A complete answer includes every line below with the word "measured".

▬▬▬▬▬▬

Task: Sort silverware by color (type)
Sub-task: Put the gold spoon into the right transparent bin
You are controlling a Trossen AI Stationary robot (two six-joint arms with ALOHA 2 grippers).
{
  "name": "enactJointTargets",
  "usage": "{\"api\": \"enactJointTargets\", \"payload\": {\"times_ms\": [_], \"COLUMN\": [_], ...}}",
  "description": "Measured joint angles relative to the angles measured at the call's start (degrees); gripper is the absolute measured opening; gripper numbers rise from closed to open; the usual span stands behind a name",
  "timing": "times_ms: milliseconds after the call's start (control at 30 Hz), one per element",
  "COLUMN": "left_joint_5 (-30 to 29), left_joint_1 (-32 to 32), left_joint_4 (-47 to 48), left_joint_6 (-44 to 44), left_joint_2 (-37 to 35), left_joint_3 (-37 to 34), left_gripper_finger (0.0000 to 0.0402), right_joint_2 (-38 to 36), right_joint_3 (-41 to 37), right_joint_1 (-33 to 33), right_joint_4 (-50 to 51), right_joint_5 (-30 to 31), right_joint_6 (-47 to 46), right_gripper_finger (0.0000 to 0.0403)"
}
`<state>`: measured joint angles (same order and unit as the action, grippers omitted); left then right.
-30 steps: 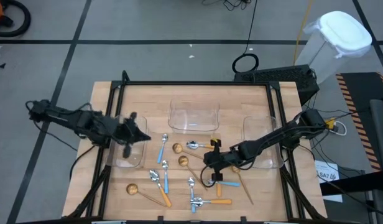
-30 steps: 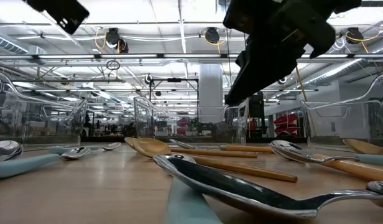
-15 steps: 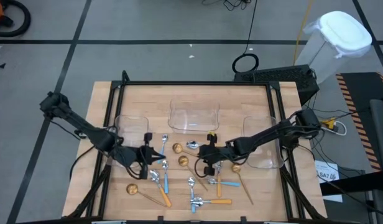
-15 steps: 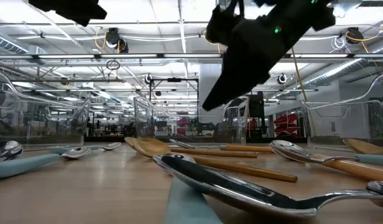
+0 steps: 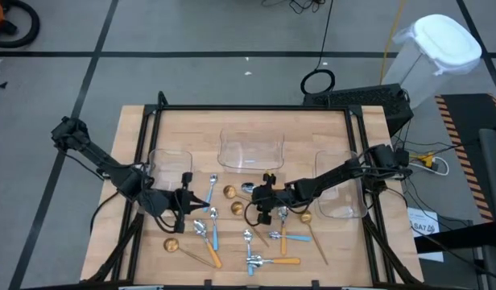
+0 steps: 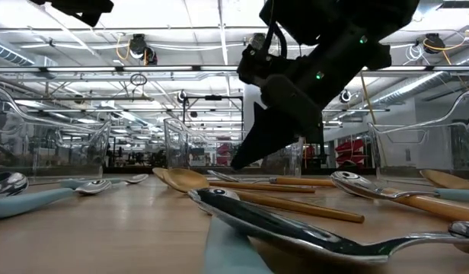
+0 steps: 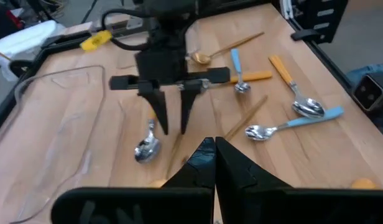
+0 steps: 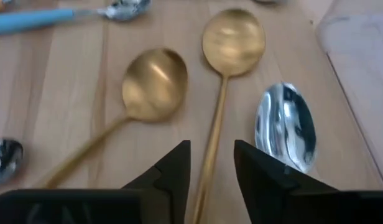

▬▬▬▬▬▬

▶ _Reply to the task_
  "description": "Measured joint angles relative to the angles measured at the call's start (degrees); gripper is the absolute measured opening; gripper numbers rise from closed to open; the usual span stands behind a name",
`<state>`: measured joint angles (same order and unit as the action, grippers omitted); left then right.

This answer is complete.